In its inner wall is a handsome gateway over which was a marble slab with these words in Persian: He is the Creator and the Allknowing. The great Lord A'zam Khan, the Lord of his time, one, the like of whom was never given birth to by a bride of this world, the fearless lion, the bravest of the brave, and the lord of the earth, the Khan of high rank, may his life be long, asked me to find out the date of this castle, from which be ever kept off the power of the evil eye. Plunging into the ocean of thought I marked with the seal of my heart: Aazam-ul- bildd, Greatest of Cities. These words represent 1048 H, that is AD 1640.

Within the gateway is a mosque with a reservoir and the grave of a saint named Ragushah Pir. An inscription above the mosque's pulpit reads in Persian: "God is great. In the reign of the king, splendid as Jamshed, the just and the generous Shahab-ud-din Muhammad II, the lord of the time, Shah Jahan the valiant warrior, may the Almighty maintain his rule, in the month of Zil Haj in the year 1050 H. (AD 1642), the humble slave of the Almighty, A'zam Khan, during the term of his government of Gujarat, laid the foundation of this sacred mosque in this castle of Shahapur, and finished it that the servants of the True God may worship Him."

To the west of the mosque, is a strong roughly-built bath with a cellar and under-ground passage, and near the passage a shrine to Mahadev and to a Mata. On the wall of the fort, overhanging the river, was a marble slab with these words in Persian: God is great. A'zam Khan, while Viceroy of Gujarat, began to build this bath on the 1st of the month of Jamddil A'khar and completed it at the end of Muharram 1052 H. (AD 1644). Ye who see this place remember him kindly.

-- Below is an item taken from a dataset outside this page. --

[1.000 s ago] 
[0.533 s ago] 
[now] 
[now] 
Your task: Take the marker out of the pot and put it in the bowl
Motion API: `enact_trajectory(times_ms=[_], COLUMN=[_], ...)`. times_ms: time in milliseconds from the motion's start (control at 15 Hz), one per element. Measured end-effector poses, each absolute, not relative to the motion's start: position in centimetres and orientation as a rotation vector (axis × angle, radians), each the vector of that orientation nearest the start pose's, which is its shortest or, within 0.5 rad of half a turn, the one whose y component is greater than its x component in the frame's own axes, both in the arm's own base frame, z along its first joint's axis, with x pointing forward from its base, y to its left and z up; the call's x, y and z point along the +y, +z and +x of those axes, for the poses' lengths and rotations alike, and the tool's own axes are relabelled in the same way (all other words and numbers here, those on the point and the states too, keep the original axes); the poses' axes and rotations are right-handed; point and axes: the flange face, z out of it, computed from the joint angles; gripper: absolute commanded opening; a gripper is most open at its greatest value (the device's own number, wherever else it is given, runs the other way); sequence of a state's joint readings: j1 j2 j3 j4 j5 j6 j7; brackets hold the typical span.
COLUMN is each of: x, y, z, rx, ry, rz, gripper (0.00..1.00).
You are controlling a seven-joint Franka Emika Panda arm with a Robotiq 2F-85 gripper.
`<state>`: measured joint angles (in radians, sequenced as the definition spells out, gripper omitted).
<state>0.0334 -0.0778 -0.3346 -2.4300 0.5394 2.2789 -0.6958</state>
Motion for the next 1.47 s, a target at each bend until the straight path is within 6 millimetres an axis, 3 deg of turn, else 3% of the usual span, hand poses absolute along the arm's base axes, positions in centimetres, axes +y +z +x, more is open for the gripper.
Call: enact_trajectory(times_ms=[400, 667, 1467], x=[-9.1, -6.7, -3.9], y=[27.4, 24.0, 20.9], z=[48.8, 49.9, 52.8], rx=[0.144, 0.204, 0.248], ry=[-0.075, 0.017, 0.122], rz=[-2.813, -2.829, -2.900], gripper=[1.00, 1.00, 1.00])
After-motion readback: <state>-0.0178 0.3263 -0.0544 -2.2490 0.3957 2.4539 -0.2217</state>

To the south of the bath is the Governor's house, afterwards used as an office. In front of it, stone-edgings still mark the shapes of flower-beds, and above the beds is a small terrace with round unpaved spaces for flowering shrubs. Close to the house, at the north-west corner of the fort, is a well, which, along stone channels, supplied water to the whole fort. On the bank of the river to the east of the village, is a well and the remains of a garden, also the work of A'zam Khan. On the well are these words in Persian: God is great. A'zam Khan the servant of God in the month of Shawwdl in the year 1051 H. (AD 1643) when Viceroy of Gujarat having built this well left it to the garden for a help to the people. A little beyond the well are some ruins said to mark the site of a Rajput or Muslim fort.

==Economy==
Major sources of income in the village include engineering industries, local business polishing and farming. Bearing industries are also historically associated with Ranpur.

==Education==
There is one Polytechnique, N.M. Gopani, which has more than 800 diploma students.